| WORK INSTRUCTIONS |
Among the entries that follow, some lines contain the word "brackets". Show all of them.

| RECORDS FOR THIS EXERCISE |
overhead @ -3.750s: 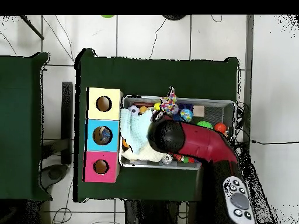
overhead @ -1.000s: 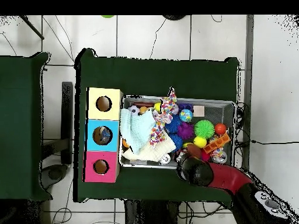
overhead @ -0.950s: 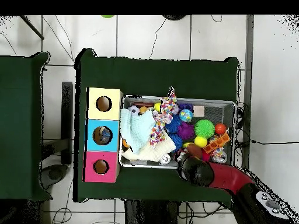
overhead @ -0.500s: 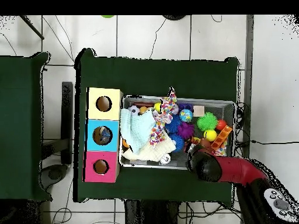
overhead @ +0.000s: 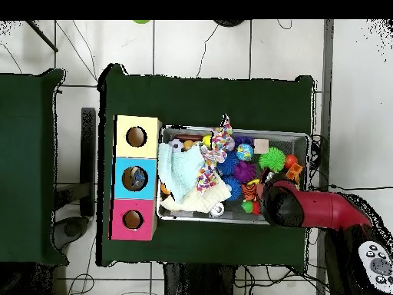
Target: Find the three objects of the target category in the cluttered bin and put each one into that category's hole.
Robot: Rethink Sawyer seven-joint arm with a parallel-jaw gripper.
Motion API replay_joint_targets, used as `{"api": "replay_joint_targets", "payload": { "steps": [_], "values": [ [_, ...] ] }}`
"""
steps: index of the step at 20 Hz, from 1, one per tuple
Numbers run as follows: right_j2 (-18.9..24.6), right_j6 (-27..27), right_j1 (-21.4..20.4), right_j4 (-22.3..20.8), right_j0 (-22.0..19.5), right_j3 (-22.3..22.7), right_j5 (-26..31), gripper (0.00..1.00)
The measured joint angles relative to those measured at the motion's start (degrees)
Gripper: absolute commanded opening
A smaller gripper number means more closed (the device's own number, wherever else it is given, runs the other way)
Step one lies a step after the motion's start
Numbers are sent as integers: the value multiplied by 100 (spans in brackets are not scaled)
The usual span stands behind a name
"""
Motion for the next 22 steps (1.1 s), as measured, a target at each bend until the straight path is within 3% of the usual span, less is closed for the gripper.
{"api": "replay_joint_targets", "payload": {
  "steps": [12, 22],
  "values": [
    [-403, 0, 51, -368, 216, -770, -140, 100],
    [-410, 0, 318, -288, 127, -886, 42, 100]
  ]
}}
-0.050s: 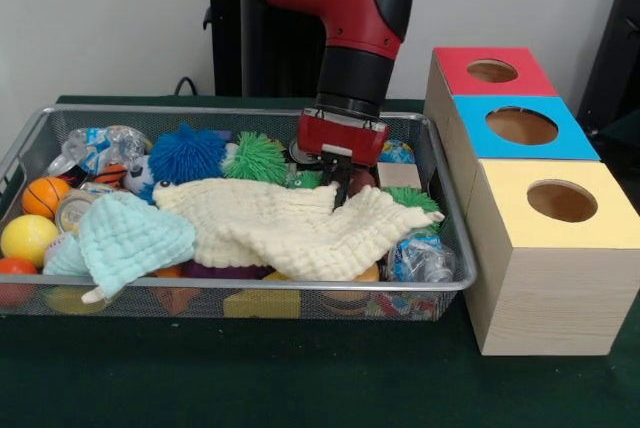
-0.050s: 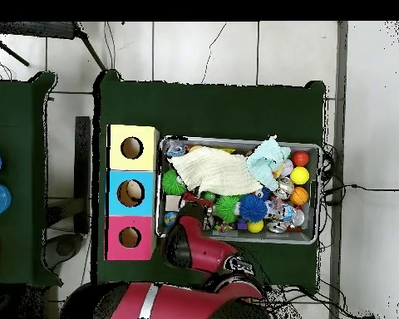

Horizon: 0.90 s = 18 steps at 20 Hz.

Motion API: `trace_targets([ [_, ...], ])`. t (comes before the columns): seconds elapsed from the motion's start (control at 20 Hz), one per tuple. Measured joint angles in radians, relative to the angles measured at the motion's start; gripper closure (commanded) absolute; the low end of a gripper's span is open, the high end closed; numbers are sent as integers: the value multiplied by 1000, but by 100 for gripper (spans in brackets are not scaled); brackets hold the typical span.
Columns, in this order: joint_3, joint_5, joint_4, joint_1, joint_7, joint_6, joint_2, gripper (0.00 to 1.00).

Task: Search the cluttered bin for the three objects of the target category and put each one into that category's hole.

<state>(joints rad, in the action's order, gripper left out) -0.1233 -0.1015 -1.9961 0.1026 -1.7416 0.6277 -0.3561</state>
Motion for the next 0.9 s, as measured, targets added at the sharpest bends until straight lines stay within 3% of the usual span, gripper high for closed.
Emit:
trace_targets([
  [0.35,-6,-22,-44,-16,0,-170,-109,100],
  [0.55,-14,-21,-68,-8,0,-350,-207,100],
  [0.6,-19,-21,-78,-3,0,-440,-254,100],
  [0.7,-22,-21,-81,-1,0,-478,-273,100],
  [0.9,-42,-17,-88,3,0,-653,-373,100],
])
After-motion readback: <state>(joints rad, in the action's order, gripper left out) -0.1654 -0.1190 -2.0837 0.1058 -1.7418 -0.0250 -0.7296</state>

| RESPONSE AREA |
Numbers are sent as integers: the value multiplied by 100 (spans in brackets are not scaled)
Motion API: `trace_targets([ [_, ...], ])`. t (comes before the columns): seconds elapsed from the motion's start (control at 20 Hz), one per tuple. Measured joint angles in radians, relative to the angles measured at the motion's start; gripper closure (commanded) absolute; the low end of a gripper's span is open, the high end closed; numbers are sent as integers: the value multiplied by 1000, but by 100 for gripper (spans in brackets are not scaled); brackets hold the typical span.

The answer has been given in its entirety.